What the task requires
Find "Would you be able to pick out the lemon-print" in the data below; transcribe the line it appears on and each line after it, exactly, to the end, and nothing else.

Items from a dataset
• • • • • • •
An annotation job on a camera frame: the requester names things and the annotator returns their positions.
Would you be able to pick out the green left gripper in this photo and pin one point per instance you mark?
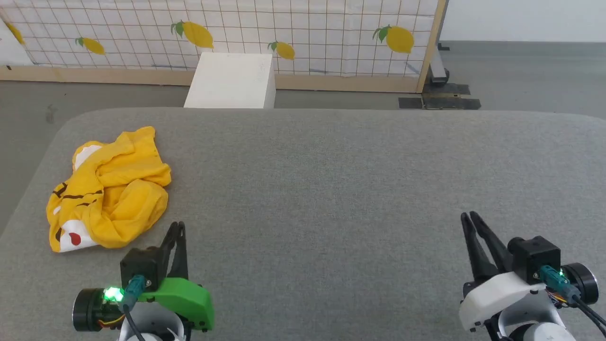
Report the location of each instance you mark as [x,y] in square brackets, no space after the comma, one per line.
[184,298]

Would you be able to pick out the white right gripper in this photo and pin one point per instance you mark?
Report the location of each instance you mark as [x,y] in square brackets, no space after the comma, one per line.
[497,293]

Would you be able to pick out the yellow tiger-print t-shirt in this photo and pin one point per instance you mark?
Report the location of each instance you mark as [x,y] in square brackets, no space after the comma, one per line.
[118,194]

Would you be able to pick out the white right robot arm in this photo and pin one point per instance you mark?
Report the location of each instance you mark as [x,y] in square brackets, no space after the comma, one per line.
[544,331]

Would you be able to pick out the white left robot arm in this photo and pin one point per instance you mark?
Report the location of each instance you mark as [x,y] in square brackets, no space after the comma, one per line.
[156,327]

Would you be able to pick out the black floor plates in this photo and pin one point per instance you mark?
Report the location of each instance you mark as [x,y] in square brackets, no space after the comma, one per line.
[440,99]

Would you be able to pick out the white box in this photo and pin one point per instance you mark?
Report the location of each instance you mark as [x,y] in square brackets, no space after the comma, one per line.
[232,80]

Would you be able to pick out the metal partition stand foot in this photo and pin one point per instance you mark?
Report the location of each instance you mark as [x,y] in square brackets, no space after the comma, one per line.
[438,71]

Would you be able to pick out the lemon-print partition screen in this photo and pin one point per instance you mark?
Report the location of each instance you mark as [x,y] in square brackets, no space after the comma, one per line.
[307,28]

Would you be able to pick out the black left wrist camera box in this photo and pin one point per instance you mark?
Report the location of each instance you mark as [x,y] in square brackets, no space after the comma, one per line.
[142,263]

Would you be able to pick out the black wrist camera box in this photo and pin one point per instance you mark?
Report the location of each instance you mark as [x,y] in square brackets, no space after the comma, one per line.
[142,263]
[535,255]

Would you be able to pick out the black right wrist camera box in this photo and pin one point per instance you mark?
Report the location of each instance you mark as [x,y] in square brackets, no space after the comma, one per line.
[535,255]
• • • • • • •
Your solution
Would you be able to pick out the lemon-print partition screen in this photo and pin one point per instance you mark?
Report the location of each instance you mark as [x,y] in square brackets, no space after the comma, one per line.
[307,28]

Would you be able to pick out the black left wrist camera box in this photo and pin one point per instance you mark?
Report the location of each instance you mark as [x,y] in square brackets, no space after the comma, one per line.
[142,263]

Would you be able to pick out the black wrist camera box in this photo and pin one point per instance you mark?
Report the location of each instance you mark as [x,y] in square brackets, no space after the comma, one per line.
[142,263]
[535,255]

Would you be able to pick out the black right wrist camera box in this photo and pin one point per instance you mark?
Report the location of each instance you mark as [x,y] in square brackets, no space after the comma, one per line.
[535,255]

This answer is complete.